TO DO:
Which lines below mention "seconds"? Pick each one out.

DATA EXCERPT:
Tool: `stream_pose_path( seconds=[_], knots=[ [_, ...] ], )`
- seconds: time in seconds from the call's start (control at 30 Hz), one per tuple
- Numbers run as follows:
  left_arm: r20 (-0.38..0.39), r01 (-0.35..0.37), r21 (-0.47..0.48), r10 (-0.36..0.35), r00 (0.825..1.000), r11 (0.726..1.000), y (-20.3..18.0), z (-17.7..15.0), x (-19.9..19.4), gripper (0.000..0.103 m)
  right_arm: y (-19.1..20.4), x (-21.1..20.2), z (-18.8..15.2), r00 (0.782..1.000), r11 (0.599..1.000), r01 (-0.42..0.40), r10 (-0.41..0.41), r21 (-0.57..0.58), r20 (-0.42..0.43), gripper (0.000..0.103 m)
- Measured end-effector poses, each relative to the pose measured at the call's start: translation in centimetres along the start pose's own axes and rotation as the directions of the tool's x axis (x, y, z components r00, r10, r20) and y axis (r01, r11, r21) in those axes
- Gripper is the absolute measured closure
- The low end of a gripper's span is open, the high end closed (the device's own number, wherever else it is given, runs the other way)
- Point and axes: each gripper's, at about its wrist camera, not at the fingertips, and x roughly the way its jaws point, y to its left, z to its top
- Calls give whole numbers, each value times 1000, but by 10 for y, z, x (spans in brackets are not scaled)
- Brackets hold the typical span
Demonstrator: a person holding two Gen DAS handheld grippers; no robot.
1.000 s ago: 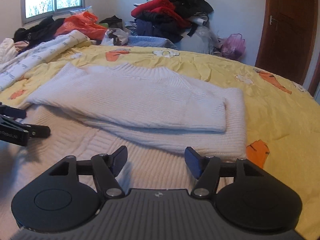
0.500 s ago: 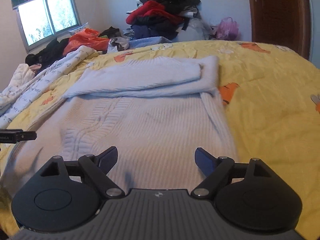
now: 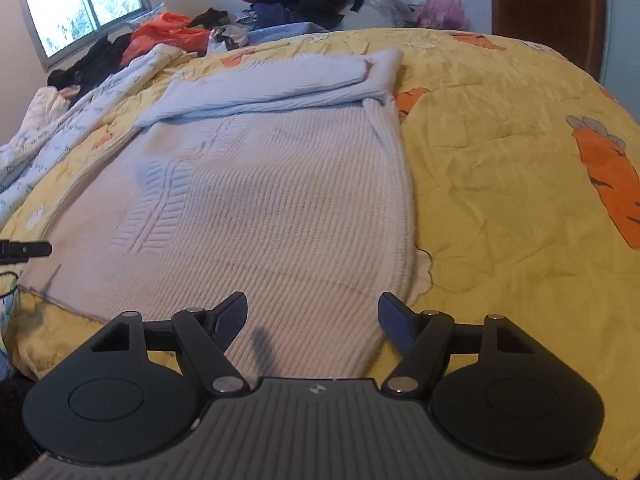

RESULT BELOW:
Tool: `stream_pose_path( seconds=[_], knots=[ [_, ...] ], )`
- seconds: time in seconds from the call's start (control at 30 Hz), one per tuple

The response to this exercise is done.